Problem to solve -
When you reach a picture, leave it out; output everything else in the records exactly.

Data -
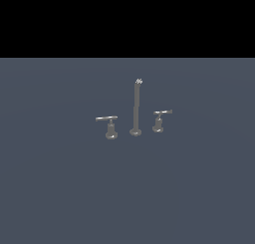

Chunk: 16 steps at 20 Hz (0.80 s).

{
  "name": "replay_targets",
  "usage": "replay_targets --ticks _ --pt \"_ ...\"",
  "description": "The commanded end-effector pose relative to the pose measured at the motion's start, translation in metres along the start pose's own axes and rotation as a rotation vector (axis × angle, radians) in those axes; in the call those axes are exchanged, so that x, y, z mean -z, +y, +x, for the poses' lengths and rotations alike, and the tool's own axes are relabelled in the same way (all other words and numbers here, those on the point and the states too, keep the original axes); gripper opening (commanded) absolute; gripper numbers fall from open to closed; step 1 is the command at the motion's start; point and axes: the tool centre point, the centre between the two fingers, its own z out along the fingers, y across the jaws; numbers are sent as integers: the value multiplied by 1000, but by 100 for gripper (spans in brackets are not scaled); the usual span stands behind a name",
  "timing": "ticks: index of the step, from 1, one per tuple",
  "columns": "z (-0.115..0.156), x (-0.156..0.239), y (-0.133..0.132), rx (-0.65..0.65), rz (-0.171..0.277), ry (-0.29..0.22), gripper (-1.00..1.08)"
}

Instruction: Turn on the faucet by rotating a designated handle.

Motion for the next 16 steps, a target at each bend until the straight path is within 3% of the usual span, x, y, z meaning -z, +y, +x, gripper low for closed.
replay_targets --ticks 1,16 --pt "0 0 0 0 0 0 -100" --pt "8 3 -5 -16 29 -13 -100"
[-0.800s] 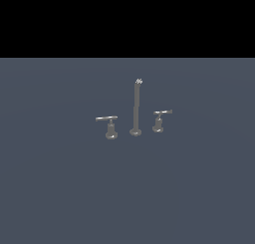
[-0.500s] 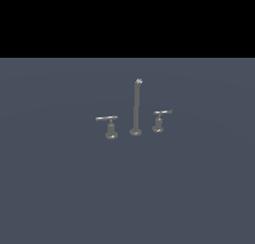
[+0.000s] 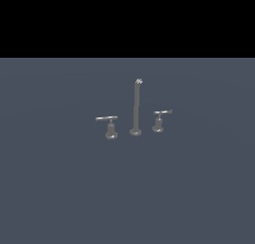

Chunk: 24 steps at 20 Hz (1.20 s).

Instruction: Turn on the faucet by rotating a designated handle.

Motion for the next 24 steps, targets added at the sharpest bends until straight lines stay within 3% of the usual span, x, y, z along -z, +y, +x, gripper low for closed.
replay_targets --ticks 1,12,24 --pt "3 0 0 -7 0 0 -100" --pt "47 -7 5 -120 3 5 -100" --pt "144 -40 23 -370 8 15 -100"
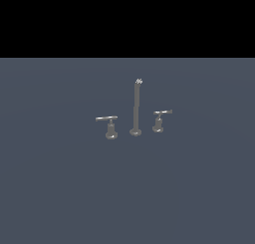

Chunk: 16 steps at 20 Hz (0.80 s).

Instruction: Turn on the faucet by rotating a designated handle.

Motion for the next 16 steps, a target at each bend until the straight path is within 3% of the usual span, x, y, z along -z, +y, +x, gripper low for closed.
replay_targets --ticks 1,16 --pt "22 -10 -2 -57 1 3 -100" --pt "144 -100 -5 -393 4 19 -100"
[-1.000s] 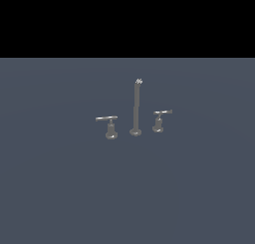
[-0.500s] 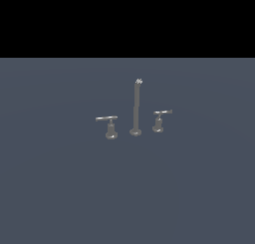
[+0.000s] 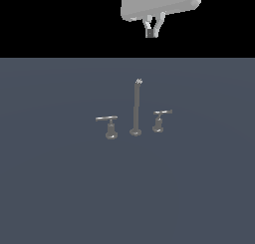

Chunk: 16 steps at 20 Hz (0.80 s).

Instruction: Turn on the faucet by rotating a designated handle.

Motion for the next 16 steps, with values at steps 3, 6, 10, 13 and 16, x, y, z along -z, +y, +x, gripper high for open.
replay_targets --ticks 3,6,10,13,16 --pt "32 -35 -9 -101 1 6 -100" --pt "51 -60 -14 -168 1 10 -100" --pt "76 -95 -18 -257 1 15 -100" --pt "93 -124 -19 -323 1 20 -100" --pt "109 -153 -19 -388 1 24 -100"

Expected answer -
Chunk: 16 steps at 20 Hz (0.80 s).

{
  "name": "replay_targets",
  "usage": "replay_targets --ticks _ --pt \"_ ...\"",
  "description": "The commanded end-effector pose relative to the pose measured at the motion's start, translation in metres along the start pose's own axes and rotation as a rotation vector (axis × angle, radians) in those axes; in the call those axes are exchanged, so that x, y, z mean -z, +y, +x, for the poses' lengths and rotations alike, and the tool's own axes are relabelled in the same way (all other words and numbers here, those on the point and the states too, keep the original axes); gripper opening (commanded) absolute; gripper numbers fall from open to closed; step 1 is the command at the motion's start; point and axes: the tool centre point, the centre between the two fingers, its own z out along the fingers, y across the jaws; numbers are sent as integers: the value multiplied by 1000, but by 100 for gripper (spans in brackets are not scaled); the usual span stands behind a name",
  "timing": "ticks: index of the step, from 1, one per tuple",
  "columns": "z (-0.115..0.156), x (-0.156..0.239), y (-0.133..0.132), rx (-0.65..0.65), rz (-0.171..0.277), ry (-0.29..0.22), gripper (-1.00..1.08)"
}

Instruction: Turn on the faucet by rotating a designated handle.

Motion for the next 16 steps, a target at each bend until the straight path is within 3% of the usual span, x, y, z meaning -z, +y, +x, gripper low for closed.
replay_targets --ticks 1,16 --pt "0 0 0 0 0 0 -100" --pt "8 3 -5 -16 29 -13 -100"
[-0.800s] 
[-0.500s] 
[+0.000s] 

Chunk: 24 steps at 20 Hz (1.20 s).

Instruction: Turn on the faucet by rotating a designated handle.

Motion for the next 24 steps, targets added at the sharpest bends until straight lines stay within 3% of the usual span, x, y, z along -z, +y, +x, gripper low for closed.
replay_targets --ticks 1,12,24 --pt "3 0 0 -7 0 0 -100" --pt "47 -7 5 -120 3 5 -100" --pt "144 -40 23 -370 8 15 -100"

Chunk: 16 steps at 20 Hz (0.80 s).

Instruction: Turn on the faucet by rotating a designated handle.

Motion for the next 16 steps, a target at each bend until the straight path is within 3% of the usual span, x, y, z along -z, +y, +x, gripper low for closed.
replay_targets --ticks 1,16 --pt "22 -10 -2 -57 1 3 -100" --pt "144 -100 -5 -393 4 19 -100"
[-1.000s] 
[-0.500s] 
[+0.000s] 

Chunk: 16 steps at 20 Hz (0.80 s).

Instruction: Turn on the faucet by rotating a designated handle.

Motion for the next 16 steps, with values at steps 3, 6, 10, 13 and 16, x, y, z along -z, +y, +x, gripper high for open.
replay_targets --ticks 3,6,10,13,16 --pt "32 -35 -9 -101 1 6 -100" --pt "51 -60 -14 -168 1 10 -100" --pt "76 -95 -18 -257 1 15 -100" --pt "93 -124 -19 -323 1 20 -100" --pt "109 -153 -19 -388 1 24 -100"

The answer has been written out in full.